The Settlement. That word: Settlement. Set-l-ment. As I lay abject, supine, tractioned and trussed up, all sorts of tubes and wires pumping one thing into my body and sucking another out, electronic metronomes and bellows making this speed up and that slow down, their beeping and rasping playing me, running through my useless flesh and organs like sea water through a sponge--during the months I spent in hospital, this word planted itself in me and grew. Settlement. It wormed its way into my coma: Greg must have talked about it to me when he came round to gawk at what the accident had left. As the no-space of complete oblivion stretched and contracted itself into gritty shapes and scenes in my unconscious head--sports stadiums mainly, running tracks and cricket pitches--over which a commentator's voice was playing, inviting me to commentate along with him, the word entered the commentary: we'd discuss the Settlement, though neither of us knew what it entailed. Weeks later, after I'd emerged from coma, come off the drip-feed and been put onto mushy solids, I'd think of the word's middle bit, the -l-, each time I tried to swallow. The Settlement made me gag before it gagged me: that's for sure.
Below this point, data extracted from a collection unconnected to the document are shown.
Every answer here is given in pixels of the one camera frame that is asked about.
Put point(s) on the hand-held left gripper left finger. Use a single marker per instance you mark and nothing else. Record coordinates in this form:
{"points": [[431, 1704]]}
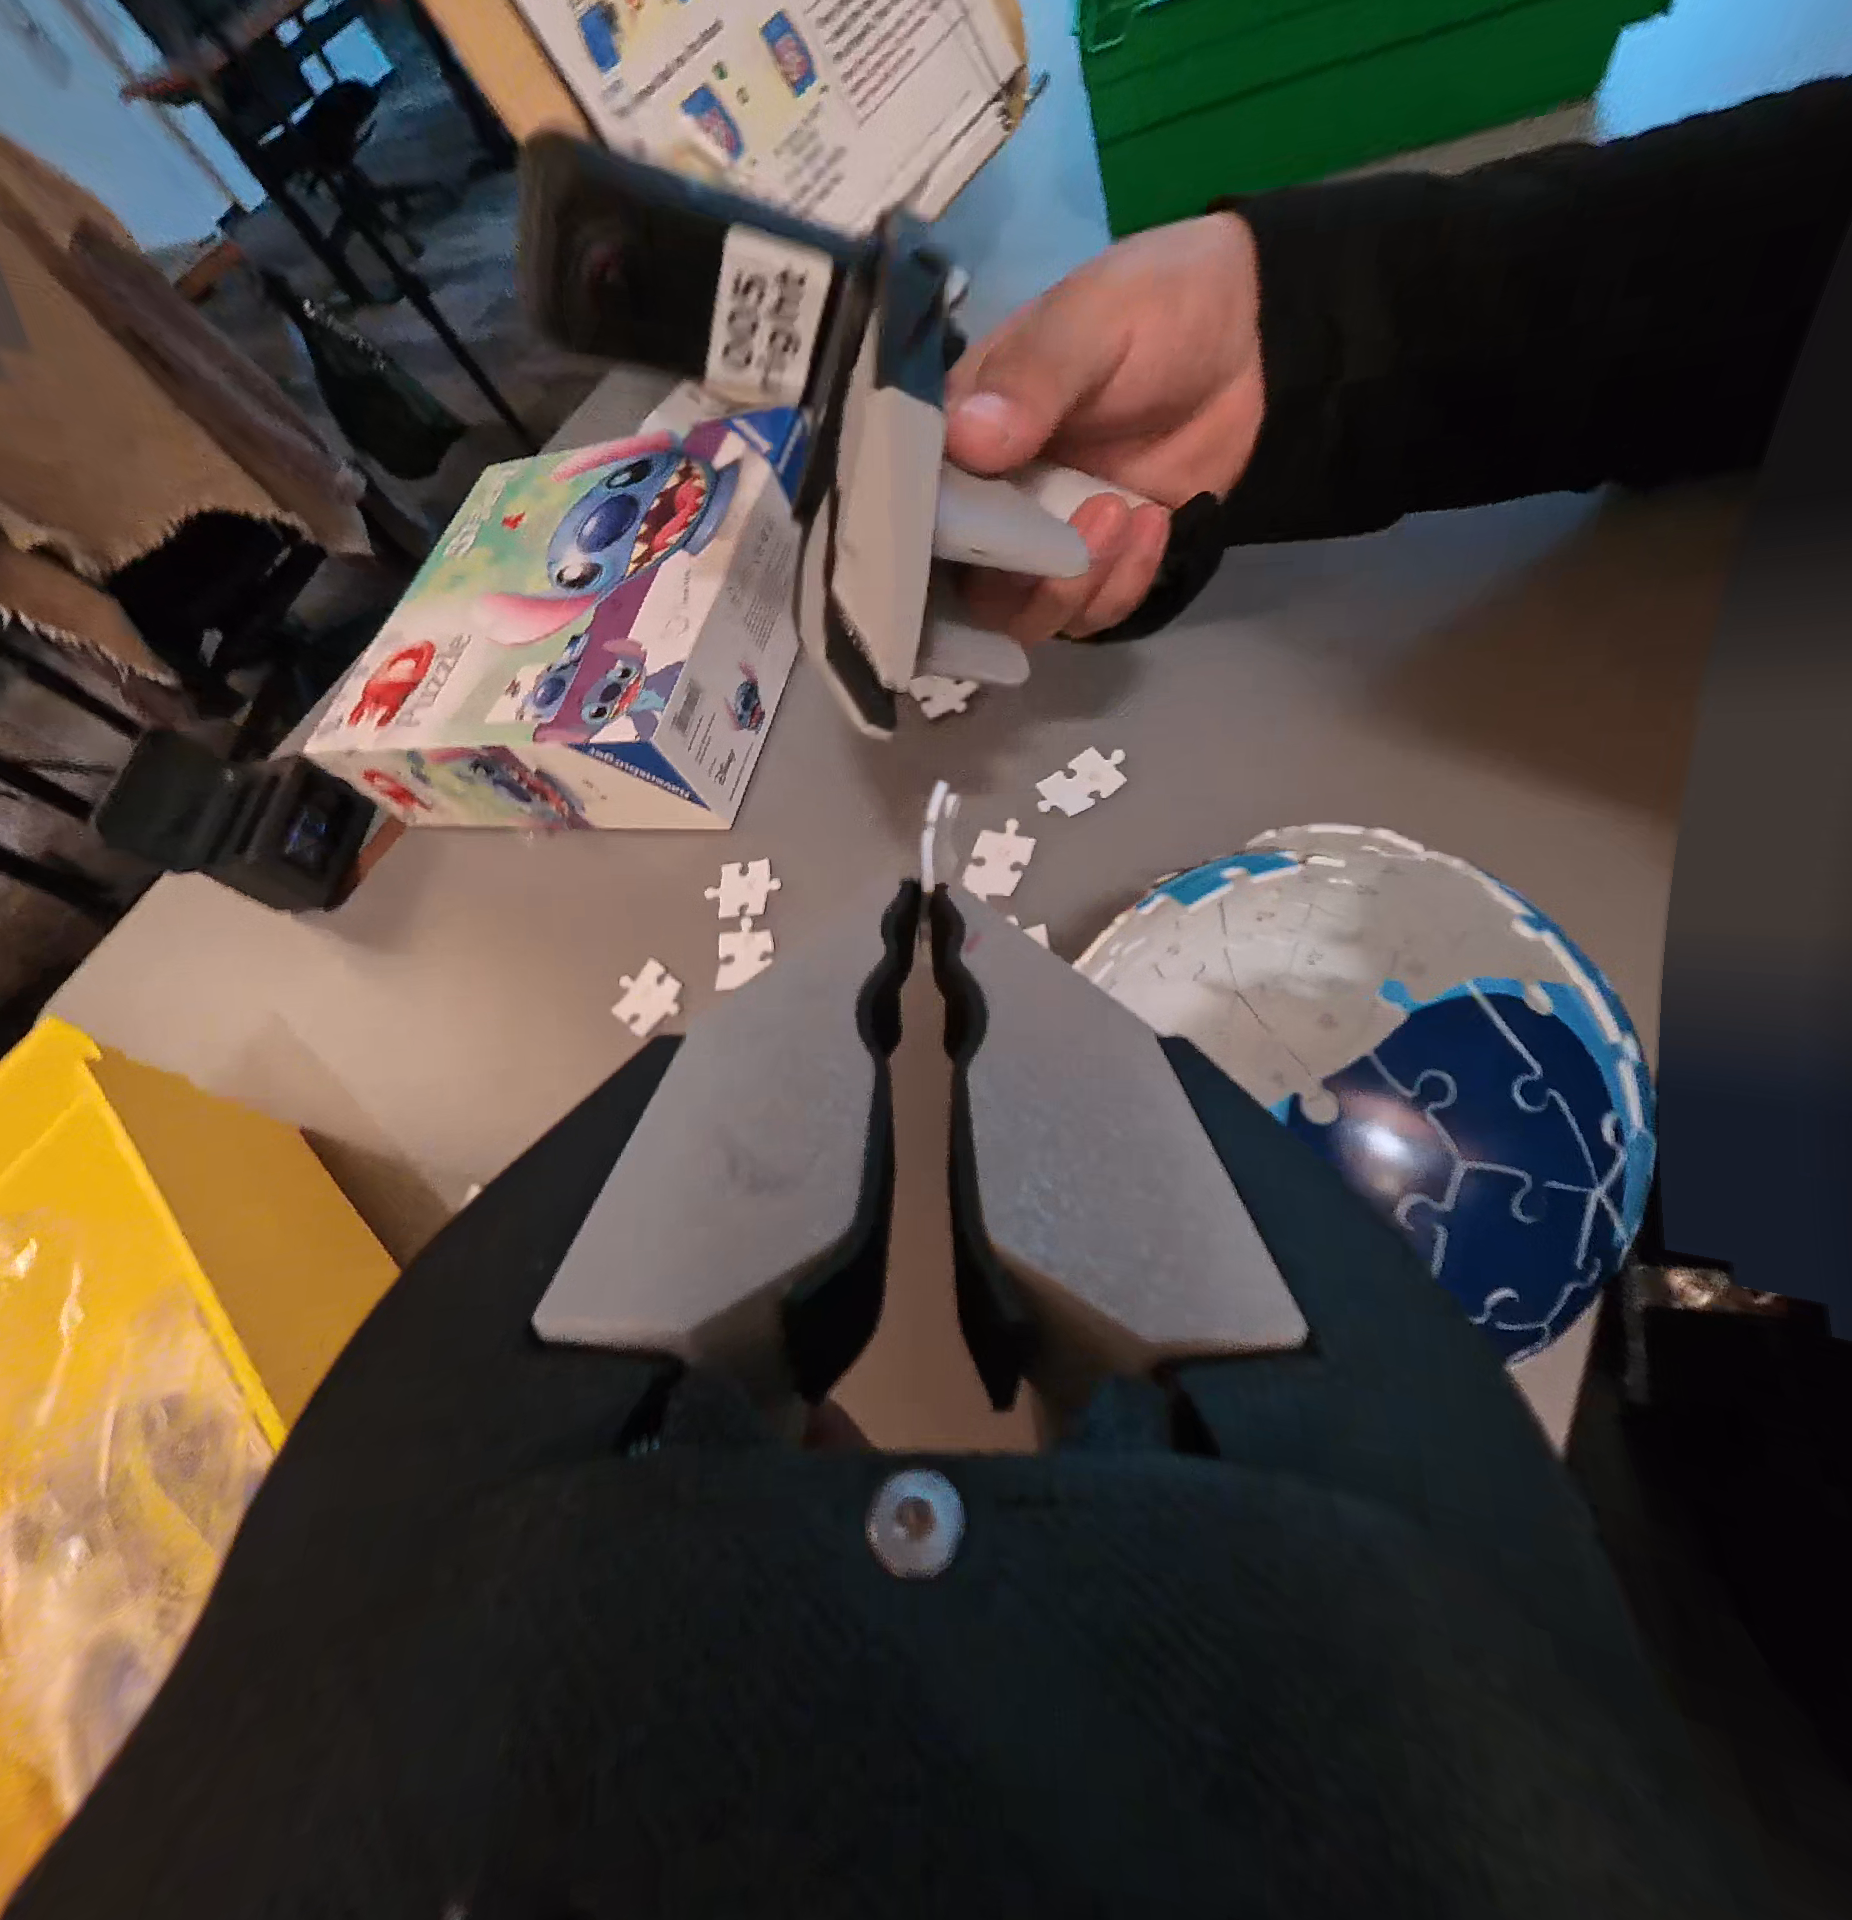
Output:
{"points": [[716, 1184]]}

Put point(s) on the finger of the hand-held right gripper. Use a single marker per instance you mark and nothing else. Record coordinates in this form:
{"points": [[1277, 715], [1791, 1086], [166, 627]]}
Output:
{"points": [[844, 662], [890, 528]]}

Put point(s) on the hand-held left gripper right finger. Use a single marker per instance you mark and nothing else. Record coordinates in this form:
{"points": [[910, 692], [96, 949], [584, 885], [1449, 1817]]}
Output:
{"points": [[1123, 1184]]}

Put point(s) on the blue monster puzzle ball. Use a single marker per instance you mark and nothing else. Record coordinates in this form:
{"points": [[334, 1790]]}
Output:
{"points": [[1467, 1140]]}

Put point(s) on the person's right forearm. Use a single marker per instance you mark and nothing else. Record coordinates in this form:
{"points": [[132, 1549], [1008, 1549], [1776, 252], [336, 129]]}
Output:
{"points": [[1467, 345]]}

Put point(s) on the person's right hand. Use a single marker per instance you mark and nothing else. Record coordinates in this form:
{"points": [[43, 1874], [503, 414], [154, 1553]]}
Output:
{"points": [[1137, 362]]}

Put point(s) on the instruction sheet on board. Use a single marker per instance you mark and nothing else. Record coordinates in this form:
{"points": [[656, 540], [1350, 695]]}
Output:
{"points": [[494, 46]]}

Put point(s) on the yellow plastic bin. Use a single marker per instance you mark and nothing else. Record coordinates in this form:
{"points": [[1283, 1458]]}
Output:
{"points": [[162, 1173]]}

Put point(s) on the brown torn cardboard sheet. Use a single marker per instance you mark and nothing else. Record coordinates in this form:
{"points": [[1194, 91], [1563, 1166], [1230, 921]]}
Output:
{"points": [[86, 377]]}

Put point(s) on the green crate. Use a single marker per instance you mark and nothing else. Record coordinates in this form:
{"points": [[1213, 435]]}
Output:
{"points": [[1315, 106]]}

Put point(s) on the black device with screen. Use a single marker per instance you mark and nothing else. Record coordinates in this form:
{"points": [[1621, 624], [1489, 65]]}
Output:
{"points": [[222, 818]]}

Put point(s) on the clear plastic bag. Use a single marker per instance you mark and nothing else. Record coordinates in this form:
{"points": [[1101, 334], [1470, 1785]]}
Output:
{"points": [[104, 1501]]}
Later still, during the weeks I sat in bed able to think and talk but not yet to remember anything about myself, the Settlement was held up to me as a future strong enough to counterbalance my no-past, a moment that would make me better, whole, complete. When most of my past had eventually returned, in instalments, like back episodes of some mundane soap opera, but I still couldn't walk, the nurses said the Settlement would put me back on my feet. Marc Daubenay would visit and brief me about our progress towards Settlement while I sat in plaster waiting for my bones to set. After he'd left I'd sit and think of sets--six games in tennis or how- ever many matching cups and plates, the scenery in theatres, patterns. I'd think of remote settlements in ancient times, village outposts crouching beneath hostile skies. I'd think of people--dancers, maybe, or soldiers--crouching, set, waiting for some event to start.
Later, much later, the Settlement came through. I'd been out of hospital for four months, out of physiotherapy for one. I was living on my own on the edge of Brixton, in a one-bedroom flat. I wasn't working.